# Exercise requirements
Copy the data precisely, character for character, and leave out every picture.
Data supplied Block Start
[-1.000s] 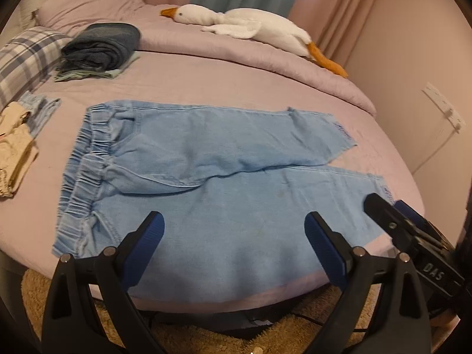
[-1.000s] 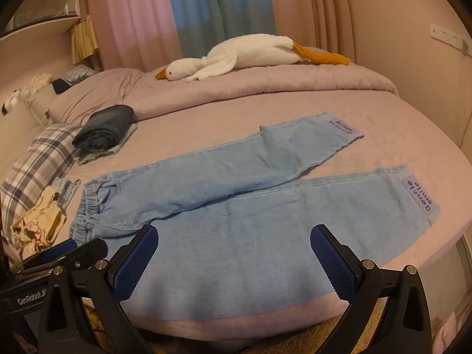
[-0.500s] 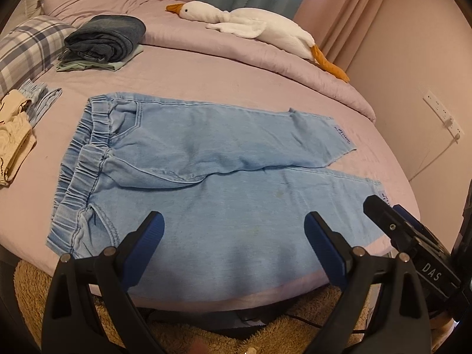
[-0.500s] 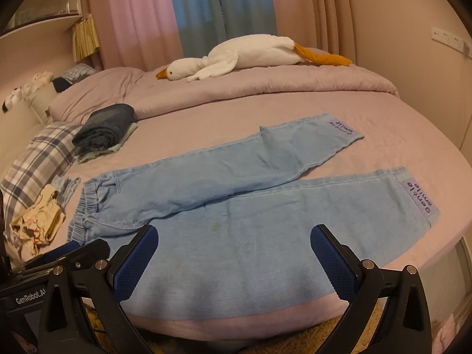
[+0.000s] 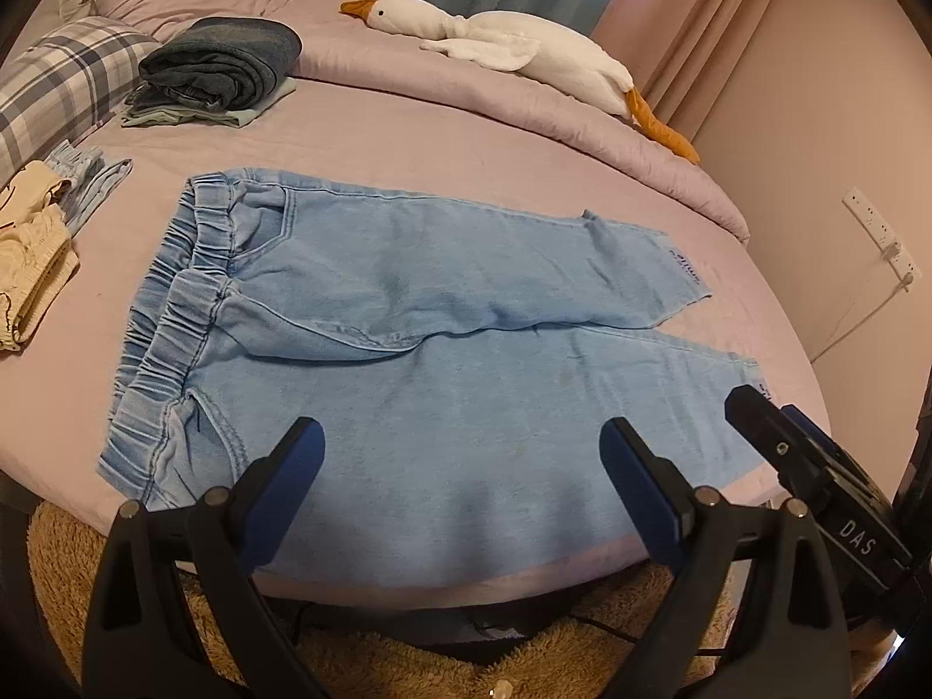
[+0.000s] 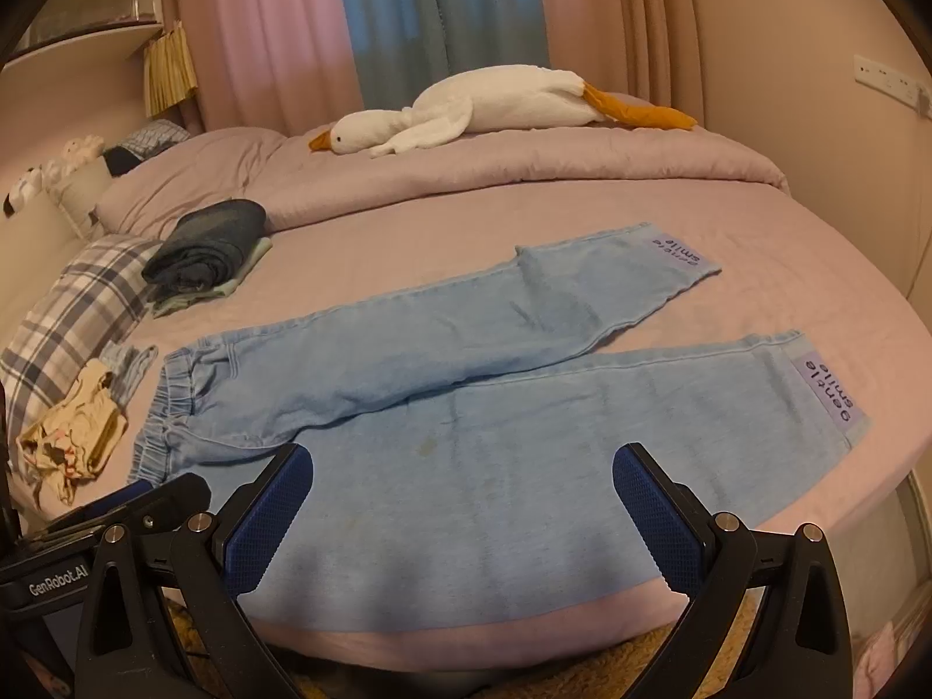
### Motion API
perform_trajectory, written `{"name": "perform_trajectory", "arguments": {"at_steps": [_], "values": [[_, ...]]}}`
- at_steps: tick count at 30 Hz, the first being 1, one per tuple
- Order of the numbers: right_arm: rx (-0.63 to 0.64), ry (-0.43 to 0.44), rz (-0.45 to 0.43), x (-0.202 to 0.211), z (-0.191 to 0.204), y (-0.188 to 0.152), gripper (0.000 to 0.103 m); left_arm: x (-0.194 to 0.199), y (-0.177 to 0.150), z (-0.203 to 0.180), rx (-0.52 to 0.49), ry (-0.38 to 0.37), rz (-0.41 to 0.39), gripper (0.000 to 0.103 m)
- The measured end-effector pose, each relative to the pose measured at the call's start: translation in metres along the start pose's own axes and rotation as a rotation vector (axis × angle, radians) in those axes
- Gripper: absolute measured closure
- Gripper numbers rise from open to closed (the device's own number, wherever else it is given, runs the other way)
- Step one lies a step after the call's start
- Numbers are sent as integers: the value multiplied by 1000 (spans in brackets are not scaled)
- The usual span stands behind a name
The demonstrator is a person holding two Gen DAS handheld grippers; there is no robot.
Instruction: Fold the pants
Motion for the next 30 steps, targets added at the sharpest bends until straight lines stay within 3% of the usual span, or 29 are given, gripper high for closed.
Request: {"name": "perform_trajectory", "arguments": {"at_steps": [30], "values": [[18, -38, 11, -2, -4, -2, 0, -9, -3, 0, -37, 11, 22, 8]]}}
Point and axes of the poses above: each gripper's, at about its wrist camera, not at the fingertips, and x roughly against the way its jaws point, z to its left, y to its top, the point moved 10 cm from there along -x, roughly the way its jaws point, and after that the axes turned 1 degree about y, right-handed, at the moved point
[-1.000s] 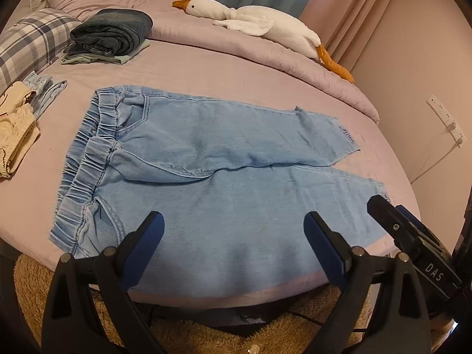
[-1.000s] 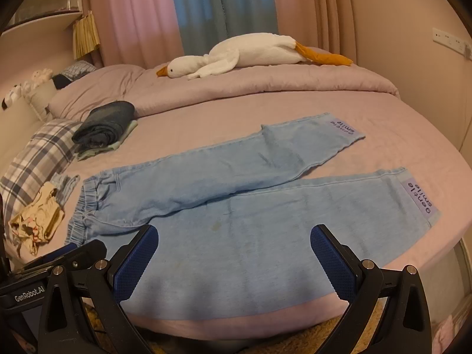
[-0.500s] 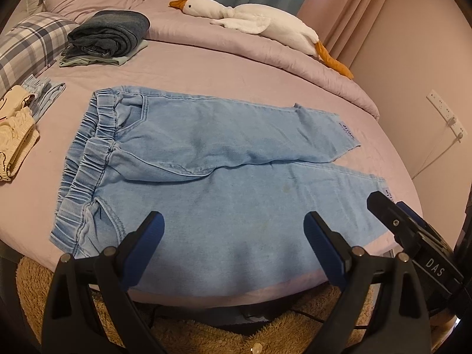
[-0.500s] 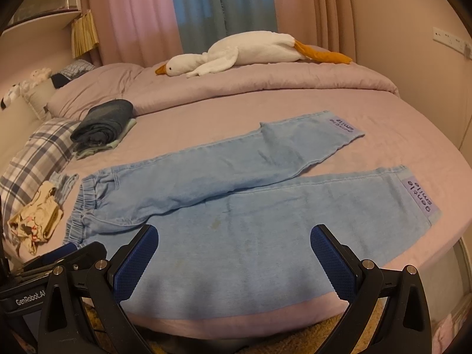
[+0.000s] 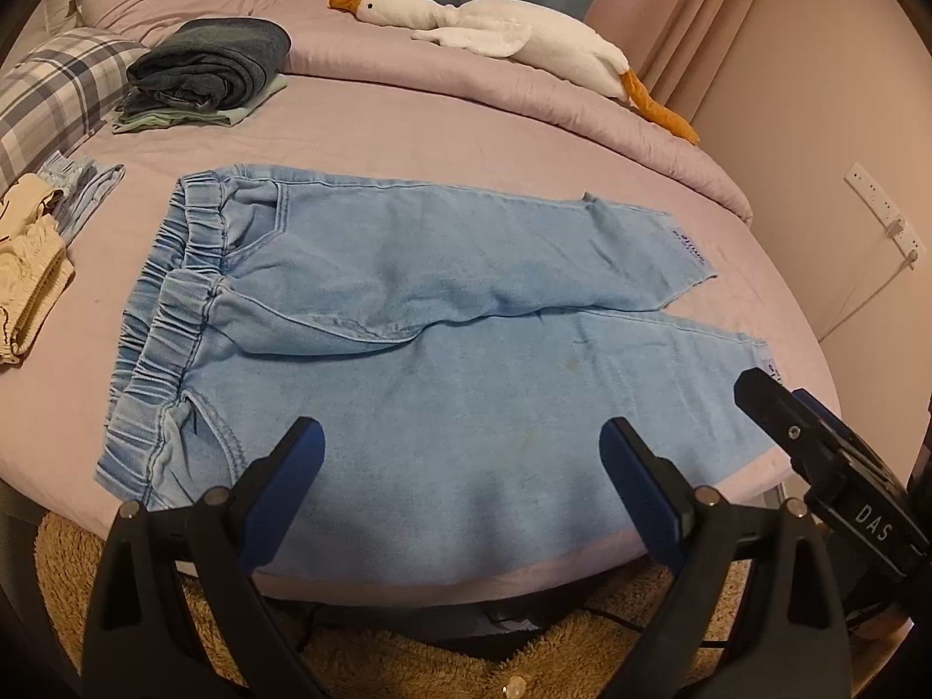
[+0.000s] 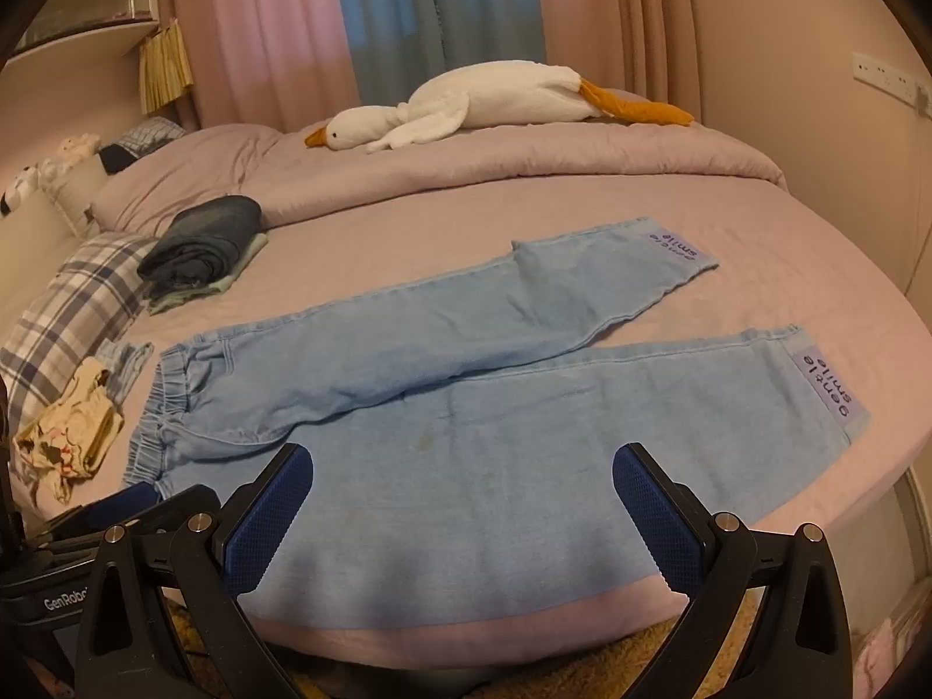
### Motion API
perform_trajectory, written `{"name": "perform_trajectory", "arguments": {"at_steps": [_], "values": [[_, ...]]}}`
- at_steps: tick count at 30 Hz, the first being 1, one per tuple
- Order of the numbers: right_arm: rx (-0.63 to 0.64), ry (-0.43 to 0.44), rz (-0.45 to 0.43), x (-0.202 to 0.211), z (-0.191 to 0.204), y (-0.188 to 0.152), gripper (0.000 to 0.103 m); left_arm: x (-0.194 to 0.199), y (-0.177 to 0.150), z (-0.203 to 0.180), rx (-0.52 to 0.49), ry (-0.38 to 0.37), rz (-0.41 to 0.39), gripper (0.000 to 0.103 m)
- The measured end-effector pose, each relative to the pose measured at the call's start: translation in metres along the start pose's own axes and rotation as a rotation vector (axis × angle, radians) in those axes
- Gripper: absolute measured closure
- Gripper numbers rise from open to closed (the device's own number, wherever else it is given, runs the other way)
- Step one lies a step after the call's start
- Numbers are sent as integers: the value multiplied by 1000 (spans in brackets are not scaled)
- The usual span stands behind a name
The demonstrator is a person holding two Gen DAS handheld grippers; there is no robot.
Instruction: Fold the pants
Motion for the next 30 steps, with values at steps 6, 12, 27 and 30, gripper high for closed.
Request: {"name": "perform_trajectory", "arguments": {"at_steps": [6, 12, 27, 30], "values": [[-9, -9, 16, -2, -4, -1, 0, -4, 2, 1, 7, 9, 2, 8], [-27, -4, 26, -9, -9, 0, 0, -8, 7, 1, -13, 27, 5, 8], [-175, -34, 38, -37, -36, 26, 0, -40, 32, 31, 49, 35, 49, 8], [-176, -43, 58, -51, -40, 27, 0, -51, 34, 32, 53, 42, 61, 8]]}}
Point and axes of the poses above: each gripper's, at about its wrist camera, not at the fingertips, and x roughly against the way its jaws point, z to its left, y to its top, the point moved 10 cm from there along -x, roughly the way its jaws point, and after that the axes turned 1 degree about y, right-handed, at the moved point
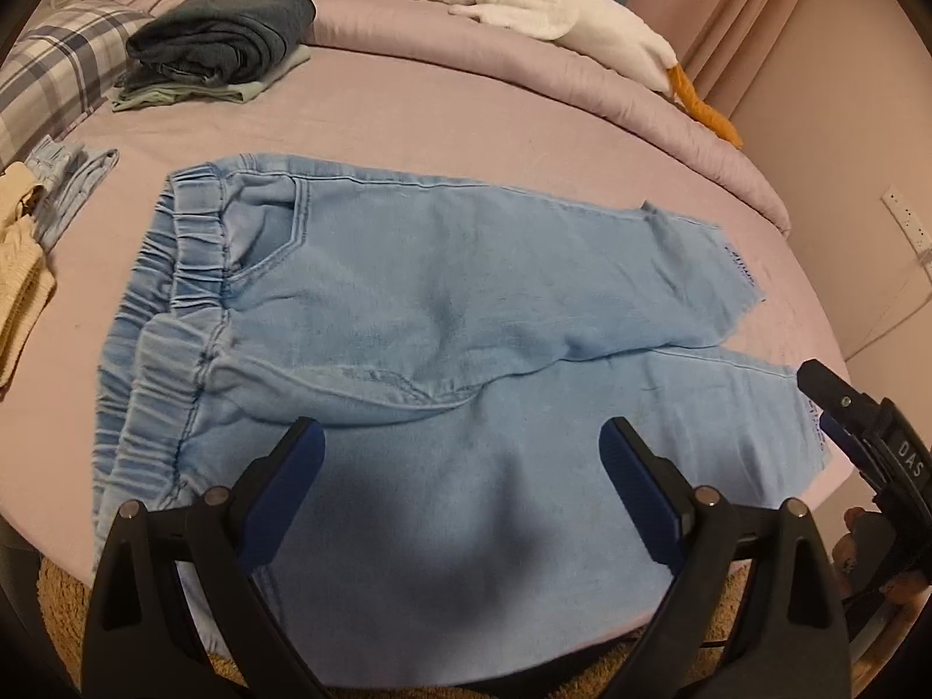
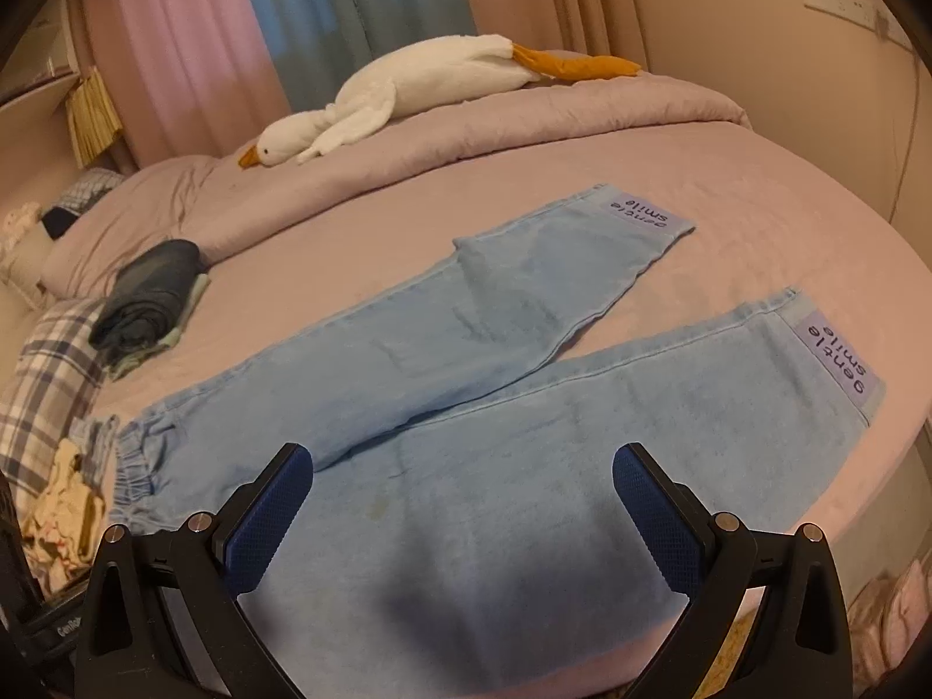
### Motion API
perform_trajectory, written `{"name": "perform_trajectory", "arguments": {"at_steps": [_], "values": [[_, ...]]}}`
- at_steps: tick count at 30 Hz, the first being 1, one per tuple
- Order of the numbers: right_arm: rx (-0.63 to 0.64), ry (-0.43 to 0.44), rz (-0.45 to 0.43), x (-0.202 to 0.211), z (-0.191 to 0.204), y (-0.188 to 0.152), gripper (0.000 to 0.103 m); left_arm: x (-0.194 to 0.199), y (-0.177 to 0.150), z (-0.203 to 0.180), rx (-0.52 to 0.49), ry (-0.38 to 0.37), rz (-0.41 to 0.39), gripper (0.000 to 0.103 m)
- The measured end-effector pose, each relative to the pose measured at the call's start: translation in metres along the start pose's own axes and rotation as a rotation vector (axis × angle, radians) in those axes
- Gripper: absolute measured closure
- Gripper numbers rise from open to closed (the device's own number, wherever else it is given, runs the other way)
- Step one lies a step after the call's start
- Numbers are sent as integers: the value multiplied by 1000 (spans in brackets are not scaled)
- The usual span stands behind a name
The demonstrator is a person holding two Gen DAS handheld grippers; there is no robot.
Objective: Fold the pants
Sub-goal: 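Move the right tool to the labelled leg hems and close on them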
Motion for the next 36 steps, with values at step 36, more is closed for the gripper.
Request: {"name": "perform_trajectory", "arguments": {"at_steps": [36], "values": [[-129, -342, 214, -217, -45, 117, 0, -32, 14, 18, 83, -13, 14, 8]]}}
Point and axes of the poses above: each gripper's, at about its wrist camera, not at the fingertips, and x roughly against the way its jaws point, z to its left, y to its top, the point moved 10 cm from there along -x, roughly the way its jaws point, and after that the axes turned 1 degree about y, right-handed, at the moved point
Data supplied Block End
# Reply to the task
[-1.000s] 
[-1.000s] 
[-0.500s] 
[-0.500s] 
[+0.000s] 
[+0.000s] 
### Motion API
perform_trajectory, written `{"name": "perform_trajectory", "arguments": {"at_steps": [_], "values": [[_, ...]]}}`
- at_steps: tick count at 30 Hz, the first being 1, one per tuple
- Order of the numbers: right_arm: rx (-0.63 to 0.64), ry (-0.43 to 0.44), rz (-0.45 to 0.43), x (-0.202 to 0.211), z (-0.191 to 0.204), y (-0.188 to 0.152), gripper (0.000 to 0.103 m); left_arm: x (-0.194 to 0.199), y (-0.177 to 0.150), z (-0.203 to 0.180), rx (-0.52 to 0.49), ry (-0.38 to 0.37), rz (-0.41 to 0.39), gripper (0.000 to 0.103 m)
- The measured end-effector pose, each relative to the pose measured at the call's start: translation in metres along the start pose's own axes and rotation as a rotation vector (axis × angle, radians) in those axes
- Gripper: absolute measured closure
- Gripper numbers rise from open to closed (the device's own number, wherever else it is given, runs the other way)
- Step one lies a step after the call's start
- Numbers are sent as integers: the value multiplied by 1000 (spans in brackets are not scaled)
- The usual span stands behind a name
The demonstrator is a person holding two Gen DAS handheld grippers; there is no robot.
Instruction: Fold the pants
Motion for the next 30 steps, targets added at the sharpest bends until straight lines stay within 3% of the usual span, or 29 are given, gripper high for closed.
Request: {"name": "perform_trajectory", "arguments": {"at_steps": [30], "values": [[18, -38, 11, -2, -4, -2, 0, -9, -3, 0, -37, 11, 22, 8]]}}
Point and axes of the poses above: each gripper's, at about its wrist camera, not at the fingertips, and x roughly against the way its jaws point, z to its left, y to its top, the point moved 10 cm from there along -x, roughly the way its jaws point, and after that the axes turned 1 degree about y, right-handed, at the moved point
[-1.000s] 
[-1.000s] 
[-0.500s] 
[-0.500s] 
[+0.000s] 
[+0.000s] 
### Motion API
perform_trajectory, written `{"name": "perform_trajectory", "arguments": {"at_steps": [_], "values": [[_, ...]]}}`
- at_steps: tick count at 30 Hz, the first being 1, one per tuple
- Order of the numbers: right_arm: rx (-0.63 to 0.64), ry (-0.43 to 0.44), rz (-0.45 to 0.43), x (-0.202 to 0.211), z (-0.191 to 0.204), y (-0.188 to 0.152), gripper (0.000 to 0.103 m); left_arm: x (-0.194 to 0.199), y (-0.177 to 0.150), z (-0.203 to 0.180), rx (-0.52 to 0.49), ry (-0.38 to 0.37), rz (-0.41 to 0.39), gripper (0.000 to 0.103 m)
- The measured end-effector pose, each relative to the pose measured at the call's start: translation in metres along the start pose's own axes and rotation as a rotation vector (axis × angle, radians) in those axes
- Gripper: absolute measured closure
- Gripper numbers rise from open to closed (the device's own number, wherever else it is given, runs the other way)
- Step one lies a step after the call's start
- Numbers are sent as integers: the value multiplied by 1000 (spans in brackets are not scaled)
- The usual span stands behind a name
The demonstrator is a person holding two Gen DAS handheld grippers; there is no robot.
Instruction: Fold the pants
Motion for the next 30 steps, with values at steps 6, 12, 27 and 30, gripper high for closed.
Request: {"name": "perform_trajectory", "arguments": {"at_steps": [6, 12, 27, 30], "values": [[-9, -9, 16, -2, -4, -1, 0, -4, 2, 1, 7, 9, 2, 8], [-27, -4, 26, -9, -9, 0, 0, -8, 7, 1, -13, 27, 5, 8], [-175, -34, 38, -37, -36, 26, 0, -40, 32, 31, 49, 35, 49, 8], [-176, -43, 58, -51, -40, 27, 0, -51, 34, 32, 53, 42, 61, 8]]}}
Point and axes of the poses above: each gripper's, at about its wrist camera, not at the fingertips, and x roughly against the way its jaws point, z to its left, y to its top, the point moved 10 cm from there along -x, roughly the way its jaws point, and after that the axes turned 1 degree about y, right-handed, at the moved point
### Motion API
perform_trajectory, written `{"name": "perform_trajectory", "arguments": {"at_steps": [_], "values": [[_, ...]]}}`
- at_steps: tick count at 30 Hz, the first being 1, one per tuple
- Order of the numbers: right_arm: rx (-0.63 to 0.64), ry (-0.43 to 0.44), rz (-0.45 to 0.43), x (-0.202 to 0.211), z (-0.191 to 0.204), y (-0.188 to 0.152), gripper (0.000 to 0.103 m); left_arm: x (-0.194 to 0.199), y (-0.177 to 0.150), z (-0.203 to 0.180), rx (-0.52 to 0.49), ry (-0.38 to 0.37), rz (-0.41 to 0.39), gripper (0.000 to 0.103 m)
- The measured end-effector pose, each relative to the pose measured at the call's start: translation in metres along the start pose's own axes and rotation as a rotation vector (axis × angle, radians) in those axes
- Gripper: absolute measured closure
- Gripper numbers rise from open to closed (the device's own number, wherever else it is given, runs the other way)
- Step one lies a step after the call's start
- Numbers are sent as integers: the value multiplied by 1000 (spans in brackets are not scaled)
- The usual span stands behind a name
The demonstrator is a person holding two Gen DAS handheld grippers; there is no robot.
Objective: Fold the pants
Sub-goal: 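Move the right tool to the labelled leg hems and close on them
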Motion for the next 36 steps, with values at step 36, more is closed for the gripper.
Request: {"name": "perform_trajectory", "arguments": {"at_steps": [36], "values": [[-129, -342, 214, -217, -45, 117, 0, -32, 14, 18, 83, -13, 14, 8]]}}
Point and axes of the poses above: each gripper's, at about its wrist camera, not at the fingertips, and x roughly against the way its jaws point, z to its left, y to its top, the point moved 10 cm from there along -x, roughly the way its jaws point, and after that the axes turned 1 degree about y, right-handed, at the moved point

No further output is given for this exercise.